**WHAT THIS TASK INVOLVES**
Starting with the line that holds "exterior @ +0" and stopping after the line that holds "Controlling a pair", repeat the lines below word for word, without the pictures.

**RAW DATA**
***

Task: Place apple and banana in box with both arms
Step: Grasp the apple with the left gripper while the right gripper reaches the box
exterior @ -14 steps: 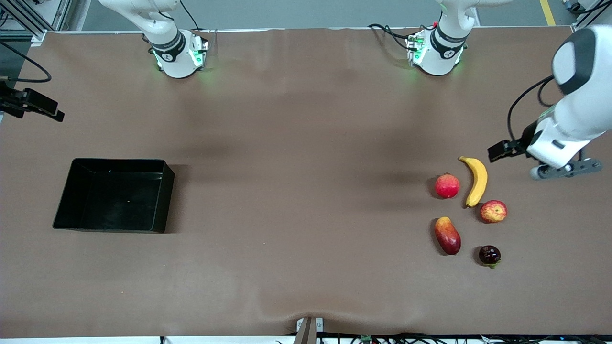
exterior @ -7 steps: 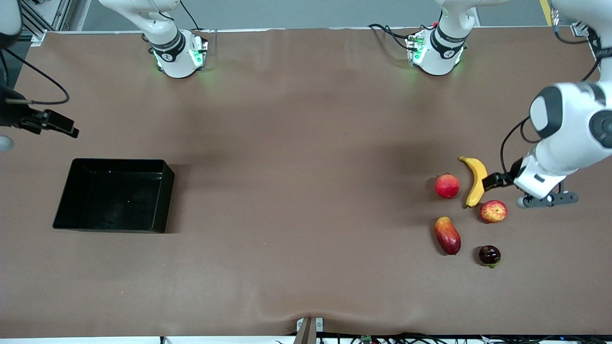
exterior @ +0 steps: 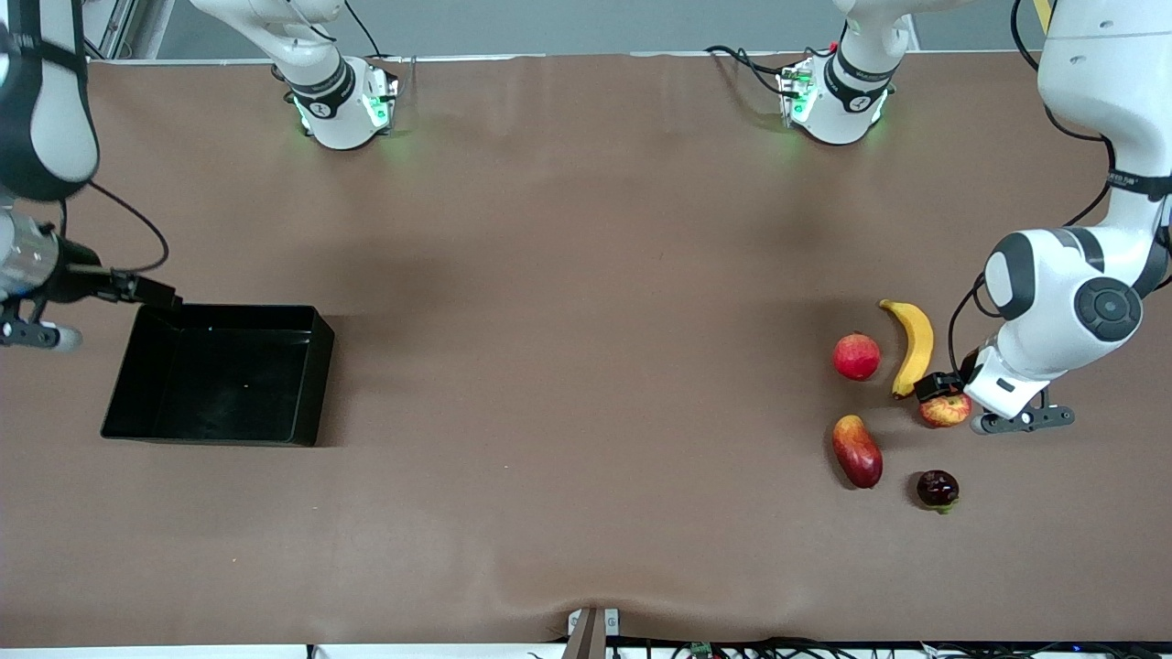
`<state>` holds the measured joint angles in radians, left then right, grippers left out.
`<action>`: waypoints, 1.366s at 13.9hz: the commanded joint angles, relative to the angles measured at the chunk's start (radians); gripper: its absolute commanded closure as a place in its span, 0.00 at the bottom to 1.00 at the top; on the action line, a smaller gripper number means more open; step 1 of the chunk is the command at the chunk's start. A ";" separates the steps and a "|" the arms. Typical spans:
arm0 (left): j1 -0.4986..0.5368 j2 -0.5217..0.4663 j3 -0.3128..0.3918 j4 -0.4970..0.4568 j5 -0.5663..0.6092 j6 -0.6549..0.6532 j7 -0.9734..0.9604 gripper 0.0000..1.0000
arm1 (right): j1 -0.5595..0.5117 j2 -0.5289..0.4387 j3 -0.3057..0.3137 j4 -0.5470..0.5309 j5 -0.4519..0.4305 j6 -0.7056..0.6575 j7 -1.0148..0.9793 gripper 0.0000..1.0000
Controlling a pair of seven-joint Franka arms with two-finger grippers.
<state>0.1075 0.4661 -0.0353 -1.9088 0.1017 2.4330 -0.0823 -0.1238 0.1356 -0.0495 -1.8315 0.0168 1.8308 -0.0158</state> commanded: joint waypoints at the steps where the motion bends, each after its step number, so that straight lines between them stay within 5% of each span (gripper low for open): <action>1: 0.020 0.061 -0.002 0.063 0.027 0.005 -0.002 0.00 | -0.042 0.056 0.011 0.011 -0.014 0.041 -0.047 0.00; 10: 0.058 0.134 -0.003 0.090 0.018 0.003 0.015 0.00 | -0.161 0.258 0.013 0.064 -0.009 0.220 -0.272 0.00; 11: 0.058 0.132 -0.005 0.090 0.018 -0.002 0.025 0.19 | -0.180 0.291 0.013 0.092 -0.009 0.220 -0.317 0.00; 13: 0.055 0.120 -0.003 0.088 0.018 -0.011 0.048 0.79 | -0.212 0.347 0.011 0.156 -0.012 0.219 -0.404 0.00; 14: 0.055 0.108 -0.003 0.085 0.020 -0.026 0.056 0.97 | -0.223 0.369 0.013 0.181 -0.015 0.217 -0.432 0.00; 19: 0.052 -0.033 -0.014 0.086 0.015 -0.280 0.061 1.00 | -0.266 0.435 0.011 0.192 -0.017 0.255 -0.518 0.00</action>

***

**FINISHED TASK**
exterior @ +0 steps: 
`<state>` holds the measured joint angles in radians, left then right, grippers left out.
`<action>`: waypoints, 1.366s at 13.9hz: the commanded joint angles, relative to the angles measured at the chunk's start (radians); gripper: its absolute commanded closure as a place in its span, 0.00 at the bottom to 1.00 at the top; on the action line, a smaller gripper number means more open; step 1 of the chunk is the command at the chunk's start. A ";" separates the steps and a "|" the arms. Typical spans:
arm0 (left): j1 -0.4986..0.5368 j2 -0.5217..0.4663 j3 -0.3128..0.3918 j4 -0.4970..0.4568 j5 -0.5663..0.6092 j6 -0.6549..0.6532 j7 -0.9734..0.9604 gripper 0.0000..1.0000
arm1 (right): j1 -0.5595..0.5117 j2 -0.5289..0.4387 j3 -0.3057..0.3137 j4 -0.5470..0.5309 j5 -0.4519..0.4305 j6 -0.7056..0.6575 j7 -1.0148..0.9793 gripper 0.0000..1.0000
Controlling a pair of seven-joint Franka arms with two-finger grippers.

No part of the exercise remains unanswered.